In the last tutorial, we looked at how to create simple shapes using the jit.geom family of objects for Half-edge Geometry Structures. We briefly talked about how what makes these structures special is that they include information about vertex adjacency, which makes certain kinds of transformations and calculations much more efficient. Let's look at some of those transformations now.

Converting a Model to a Geometry

Open the patch geom-02.maxpat.

At the top of the patch you'll see how to use a model file with Jitter geometry, by taking the output of jit.gl.model and passing it into jit.geom.togeom.

The jit.geom.togeom object converts a Jitter matrix of triangles into a geometry. Like you see here, it can work with the output of jit.gl.model, but it works just as well with shapes from jit.gl.gridshape, or with any kind of triangular mesh.

If you're not working with the output of jit.gl.model or jit.gl.gridshape, then you'll need to make sure that the input to jit.geom.togeom follows the standard for 3D surfaces as represented by a Jitter matrix.

You'll notice that we've disabled the @automatic attribute of jit.gl.model. That's because we only want to send the model through once, rather than sending it automatically with every render frame. Once the matrix output of jit.gl.model is converted to a geometry and stored in jit.geom.togeom, we don't need to send it again. In fact, it woud be inefficient to do so, since we'd be converting the same geometry over and over again.

Transforming a Geometry

Once we've converted the model to a half-edge geometry, we're ready to start transforming it. Under jit.geom.togeom, we've stacked two effects: a jit.geom.twist and a jit.geom.waves.

We used the @bypass attribute to bypass these effects, but try disabling the @bypass attribute to enable the effect and see how it affects the geometry.

From left to right, the original duck model, the duck with a twist applied, and the duck with waves applied.

If you want to include multiple effects, it's best to put them in a chain like this, and to turn them on and off using @bypass. You might, for example, think about using a gate object to route a single geometry through different effects.

The wrong way to bypass a Jitter geometry effect

You could bypass a video effect this way, but it's not the right way to work with geometry effects. The problem is that jit.geom objects are smart. Unlike video effects, where every new frame passes through the whole render chain, jit.geom objects only trigger new computation when their internal state changes. When you change the state of the gate object in this example, you're not changing the state of any jit.geom object. This won't trigger any new computation, and you won't actually see any change to the geometry.

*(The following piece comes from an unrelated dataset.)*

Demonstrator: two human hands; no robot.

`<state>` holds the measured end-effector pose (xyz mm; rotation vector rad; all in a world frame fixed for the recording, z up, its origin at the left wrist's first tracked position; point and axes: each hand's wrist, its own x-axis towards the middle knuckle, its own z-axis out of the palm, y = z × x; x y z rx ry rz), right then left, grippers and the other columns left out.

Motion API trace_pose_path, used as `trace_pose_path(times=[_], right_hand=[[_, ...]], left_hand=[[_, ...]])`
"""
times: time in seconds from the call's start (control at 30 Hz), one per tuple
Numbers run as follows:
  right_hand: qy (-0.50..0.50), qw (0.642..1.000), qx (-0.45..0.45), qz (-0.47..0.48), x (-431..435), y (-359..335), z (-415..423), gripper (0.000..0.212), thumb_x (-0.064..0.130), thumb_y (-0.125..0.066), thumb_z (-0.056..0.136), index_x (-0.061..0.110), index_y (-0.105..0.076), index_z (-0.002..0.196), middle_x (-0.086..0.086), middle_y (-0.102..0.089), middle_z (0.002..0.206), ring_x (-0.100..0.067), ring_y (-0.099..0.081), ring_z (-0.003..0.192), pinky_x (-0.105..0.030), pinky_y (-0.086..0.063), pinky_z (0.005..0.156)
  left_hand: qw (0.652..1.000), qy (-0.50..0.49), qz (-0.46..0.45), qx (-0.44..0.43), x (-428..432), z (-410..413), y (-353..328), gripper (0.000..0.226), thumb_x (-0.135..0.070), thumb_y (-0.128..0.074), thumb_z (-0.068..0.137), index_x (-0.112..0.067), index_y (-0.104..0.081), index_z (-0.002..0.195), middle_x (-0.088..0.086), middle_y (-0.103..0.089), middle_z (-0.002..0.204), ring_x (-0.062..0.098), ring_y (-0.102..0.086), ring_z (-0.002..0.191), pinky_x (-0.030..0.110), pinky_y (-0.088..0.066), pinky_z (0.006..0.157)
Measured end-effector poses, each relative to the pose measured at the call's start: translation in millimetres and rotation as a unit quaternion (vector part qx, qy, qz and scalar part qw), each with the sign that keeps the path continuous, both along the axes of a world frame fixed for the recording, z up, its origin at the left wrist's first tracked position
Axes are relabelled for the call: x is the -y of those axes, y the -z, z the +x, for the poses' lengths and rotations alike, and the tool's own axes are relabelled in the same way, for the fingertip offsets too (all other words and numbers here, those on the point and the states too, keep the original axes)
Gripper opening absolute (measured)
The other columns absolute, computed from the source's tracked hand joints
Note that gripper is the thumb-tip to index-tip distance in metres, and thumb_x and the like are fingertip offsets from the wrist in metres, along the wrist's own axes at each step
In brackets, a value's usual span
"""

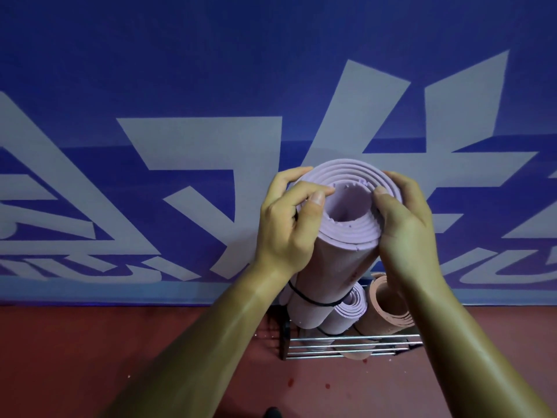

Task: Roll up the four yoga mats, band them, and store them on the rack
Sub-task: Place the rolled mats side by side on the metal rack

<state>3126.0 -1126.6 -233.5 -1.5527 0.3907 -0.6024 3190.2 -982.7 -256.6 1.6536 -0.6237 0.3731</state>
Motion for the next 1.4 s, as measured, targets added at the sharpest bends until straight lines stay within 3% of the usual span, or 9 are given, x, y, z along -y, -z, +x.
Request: trace_pose_path(times=[0.27, 0.53, 0.7, 0.87, 1.0, 1.2, 1.33, 1.4], right_hand=[[0.008, 1.000, -0.004, -0.011, -10, 2, 4, 0.027, 0.032, -0.055, 0.088, 0.032, -0.066, 0.113, 0.017, -0.072, 0.106, -0.003, -0.069, 0.100, -0.031, -0.051, 0.088], [0.014, 1.000, -0.004, -0.014, -11, 1, 1, 0.026, 0.029, -0.056, 0.087, 0.034, -0.066, 0.111, 0.021, -0.072, 0.105, 0.000, -0.068, 0.098, -0.026, -0.050, 0.084], [0.016, 1.000, 0.009, -0.004, -10, -6, -4, 0.023, 0.029, -0.056, 0.086, 0.036, -0.066, 0.105, 0.022, -0.072, 0.101, 0.003, -0.068, 0.093, -0.011, -0.050, 0.072], [0.020, 1.000, 0.015, -0.013, -6, -14, -11, 0.022, 0.025, -0.054, 0.089, 0.035, -0.065, 0.106, 0.023, -0.072, 0.100, 0.004, -0.068, 0.093, -0.010, -0.049, 0.071], [0.023, 1.000, 0.014, -0.011, -9, -10, -14, 0.023, 0.026, -0.055, 0.088, 0.036, -0.065, 0.106, 0.024, -0.072, 0.100, 0.004, -0.068, 0.092, -0.010, -0.049, 0.071], [0.022, 1.000, -0.004, -0.015, -23, -2, -10, 0.024, 0.030, -0.052, 0.090, 0.038, -0.064, 0.110, 0.026, -0.070, 0.104, 0.002, -0.066, 0.098, -0.022, -0.050, 0.083], [0.013, 1.000, -0.003, -0.014, -31, 0, 0, 0.023, 0.023, -0.053, 0.095, 0.036, -0.064, 0.109, 0.028, -0.070, 0.102, 0.006, -0.066, 0.095, -0.012, -0.049, 0.075], [0.010, 1.000, -0.010, -0.011, -34, 1, 4, 0.023, 0.025, -0.053, 0.093, 0.036, -0.065, 0.110, 0.024, -0.071, 0.104, 0.003, -0.067, 0.097, -0.018, -0.050, 0.079]], left_hand=[[1.000, -0.003, -0.014, -0.007, -7, 2, 2, 0.038, -0.027, -0.042, 0.096, -0.011, -0.076, 0.101, 0.013, -0.063, 0.120, 0.015, -0.055, 0.126, 0.020, -0.042, 0.100], [1.000, 0.006, -0.019, -0.011, -7, 1, 3, 0.038, -0.025, -0.042, 0.095, -0.011, -0.076, 0.101, 0.015, -0.062, 0.120, 0.013, -0.055, 0.124, 0.018, -0.042, 0.098], [0.999, 0.007, -0.028, 0.015, -3, -2, -2, 0.037, -0.022, -0.042, 0.095, -0.009, -0.076, 0.099, 0.011, -0.066, 0.116, 0.016, -0.055, 0.126, 0.021, -0.042, 0.099], [0.998, 0.019, -0.046, 0.026, 2, -4, -10, 0.036, -0.019, -0.042, 0.094, -0.007, -0.076, 0.097, 0.008, -0.066, 0.114, 0.017, -0.056, 0.125, 0.020, -0.043, 0.098], [0.997, 0.018, -0.057, 0.038, 1, -7, -3, 0.036, -0.019, -0.042, 0.093, -0.007, -0.076, 0.095, -0.009, -0.062, 0.117, 0.018, -0.057, 0.124, 0.022, -0.043, 0.097], [0.997, -0.004, -0.071, 0.005, -8, -5, 9, 0.038, -0.020, -0.040, 0.093, -0.005, -0.075, 0.093, 0.013, -0.063, 0.117, 0.021, -0.058, 0.122, 0.024, -0.043, 0.098], [0.997, -0.018, -0.080, 0.003, -17, 0, 11, 0.036, -0.018, -0.038, 0.094, -0.011, -0.074, 0.092, 0.000, -0.063, 0.116, 0.020, -0.058, 0.121, 0.021, -0.041, 0.098], [0.996, -0.021, -0.084, -0.002, -20, 3, 11, 0.035, -0.019, -0.038, 0.094, -0.015, -0.073, 0.092, -0.004, -0.062, 0.116, 0.020, -0.059, 0.120, 0.022, -0.042, 0.098]])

Of course, you could bang the first object in the jit.geom chain to re-trigger computation manually.

Texture Coordinates

After we manipulate the geometry, we generate new texture coordinates for the geometry with jit.geom.texgen. This object uses the half-edge geometry to compute texture coordinates for each vertex. If you're not familiar with texture coordinates, they're basically a map from an image—the texture—to each point on the geometry.

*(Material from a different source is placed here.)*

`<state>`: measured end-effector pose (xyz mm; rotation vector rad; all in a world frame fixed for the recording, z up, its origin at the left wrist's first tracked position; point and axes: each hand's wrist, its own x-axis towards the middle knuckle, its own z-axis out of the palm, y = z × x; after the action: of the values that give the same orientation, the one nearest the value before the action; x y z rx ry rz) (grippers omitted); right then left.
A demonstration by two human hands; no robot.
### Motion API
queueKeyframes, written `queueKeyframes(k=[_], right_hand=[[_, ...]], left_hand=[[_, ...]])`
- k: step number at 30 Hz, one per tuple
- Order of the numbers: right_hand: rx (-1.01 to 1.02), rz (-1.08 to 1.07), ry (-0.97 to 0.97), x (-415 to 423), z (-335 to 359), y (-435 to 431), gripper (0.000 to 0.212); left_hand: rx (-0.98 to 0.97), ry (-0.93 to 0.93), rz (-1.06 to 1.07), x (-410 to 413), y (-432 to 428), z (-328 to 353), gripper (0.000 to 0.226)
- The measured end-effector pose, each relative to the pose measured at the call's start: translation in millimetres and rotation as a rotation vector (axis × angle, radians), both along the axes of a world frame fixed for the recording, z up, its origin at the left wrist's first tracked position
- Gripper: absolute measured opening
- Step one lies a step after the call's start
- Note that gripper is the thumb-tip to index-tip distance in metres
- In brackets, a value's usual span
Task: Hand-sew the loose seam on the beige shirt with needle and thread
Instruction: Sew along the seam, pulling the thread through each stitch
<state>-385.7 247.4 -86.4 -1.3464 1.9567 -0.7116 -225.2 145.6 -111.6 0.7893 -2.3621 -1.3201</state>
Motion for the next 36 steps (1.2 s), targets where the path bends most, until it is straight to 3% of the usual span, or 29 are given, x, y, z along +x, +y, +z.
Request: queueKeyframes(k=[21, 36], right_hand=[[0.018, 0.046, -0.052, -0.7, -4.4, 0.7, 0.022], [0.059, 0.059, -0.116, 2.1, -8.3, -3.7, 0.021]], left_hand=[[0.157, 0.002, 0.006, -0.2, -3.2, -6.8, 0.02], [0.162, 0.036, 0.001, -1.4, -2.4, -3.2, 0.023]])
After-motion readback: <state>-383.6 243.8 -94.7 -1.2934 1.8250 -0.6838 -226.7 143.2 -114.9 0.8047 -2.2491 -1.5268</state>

The duck model, with the original texture applied. The texture, on the right, is a sort of palette that's used to apply color to the surface of the duck. The texture coordinates describe how to color the surface using the texture image.

If we try to apply our custom, checkerboard texture to the duck without updating the texture coordinates, it will use the same coordinates as the original model. You can see what this looks like by enabling the @bypass attribute on jit.geom.texgen.

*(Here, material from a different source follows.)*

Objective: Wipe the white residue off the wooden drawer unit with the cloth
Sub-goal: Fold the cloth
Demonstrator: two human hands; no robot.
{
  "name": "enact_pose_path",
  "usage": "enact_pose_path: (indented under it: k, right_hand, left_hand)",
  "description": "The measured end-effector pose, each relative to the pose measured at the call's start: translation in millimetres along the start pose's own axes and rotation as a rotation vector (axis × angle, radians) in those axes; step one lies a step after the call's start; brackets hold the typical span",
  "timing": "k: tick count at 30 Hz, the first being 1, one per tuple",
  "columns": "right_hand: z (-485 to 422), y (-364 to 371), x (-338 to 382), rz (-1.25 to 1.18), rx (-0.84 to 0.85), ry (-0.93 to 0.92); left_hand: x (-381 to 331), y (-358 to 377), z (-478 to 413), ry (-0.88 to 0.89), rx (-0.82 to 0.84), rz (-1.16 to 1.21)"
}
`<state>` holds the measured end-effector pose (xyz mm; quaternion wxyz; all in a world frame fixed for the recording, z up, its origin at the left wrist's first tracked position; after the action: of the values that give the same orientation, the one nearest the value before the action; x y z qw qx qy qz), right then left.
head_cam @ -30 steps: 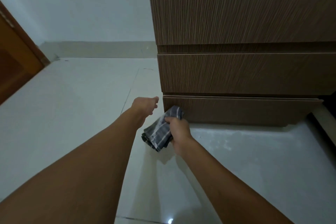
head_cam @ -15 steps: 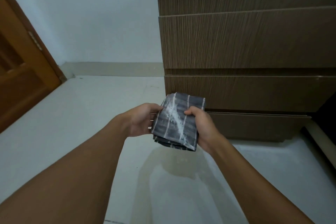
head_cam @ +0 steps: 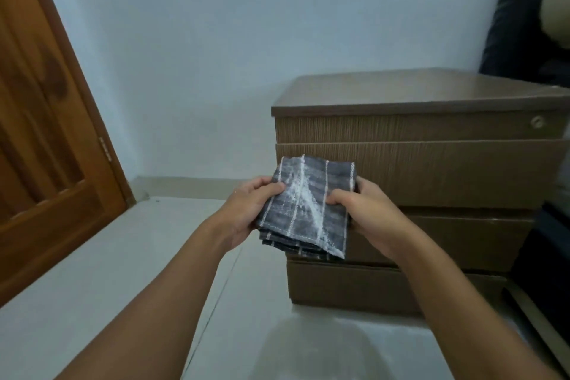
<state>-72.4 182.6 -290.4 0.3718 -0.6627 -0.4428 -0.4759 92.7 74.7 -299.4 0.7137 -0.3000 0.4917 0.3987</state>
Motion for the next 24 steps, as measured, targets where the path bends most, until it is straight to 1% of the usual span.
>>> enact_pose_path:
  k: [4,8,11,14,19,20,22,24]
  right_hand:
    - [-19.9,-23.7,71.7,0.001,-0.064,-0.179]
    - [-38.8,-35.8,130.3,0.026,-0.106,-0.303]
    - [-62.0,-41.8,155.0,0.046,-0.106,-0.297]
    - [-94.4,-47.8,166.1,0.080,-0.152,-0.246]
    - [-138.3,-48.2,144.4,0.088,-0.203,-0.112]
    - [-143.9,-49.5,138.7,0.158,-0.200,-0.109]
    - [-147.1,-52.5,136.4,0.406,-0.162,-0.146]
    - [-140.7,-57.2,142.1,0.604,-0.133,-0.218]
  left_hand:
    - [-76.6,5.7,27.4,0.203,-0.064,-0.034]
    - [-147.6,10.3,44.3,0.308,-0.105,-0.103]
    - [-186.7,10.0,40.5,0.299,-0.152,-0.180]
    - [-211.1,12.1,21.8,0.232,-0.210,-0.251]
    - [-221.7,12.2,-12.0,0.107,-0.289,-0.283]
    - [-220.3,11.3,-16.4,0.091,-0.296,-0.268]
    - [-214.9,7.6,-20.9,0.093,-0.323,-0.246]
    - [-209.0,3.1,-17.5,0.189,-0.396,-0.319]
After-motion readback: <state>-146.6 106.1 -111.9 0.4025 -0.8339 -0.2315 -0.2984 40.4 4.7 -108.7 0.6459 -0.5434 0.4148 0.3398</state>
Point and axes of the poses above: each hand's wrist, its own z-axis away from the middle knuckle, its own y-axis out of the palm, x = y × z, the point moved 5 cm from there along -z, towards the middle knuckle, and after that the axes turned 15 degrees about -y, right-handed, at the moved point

Disabling @bypass will use the texture coordinates from the original model.

The jit.geom.texgen objects has a few different algorithms that it can use to compute new texture coordinates, based on the shape of the geometry. Try disabling the @bypass attribute on jit.geom.texgen and seeing what the different texture coordinate generation algorithms look like.

From left to right, mapping a checkerboard image to the duck model using planar, triplanar, and spherical coordinates.

Animation and Reactivity

Finally, try enabling animation and audio reactivity for the twist and waves effects.

If you don't see any changes when you enable these animations, you'll need to make sure the @bypass attribute is disabled.

In the last tutorial, we mentioned that Jitter geometry objects worked asynchronously. In fact, Jitter geometry processing takes place on a dedicated geometry thread, separate from the other processing that goes on in Max. Sometimes this means that it's not possible to modulate certain attributes in real time. For example, if you try to change the number of subdivisions of a jit.geom.shape object, you'll see that the object doesn't always update right away.

However, it's important to point out that most of the time the fact that Jitter geometry objects are asynchronous isn't something you need to think about. Like in this patch, much of the time you can treat them just like any other object, and modulate their attributes for real-time effects.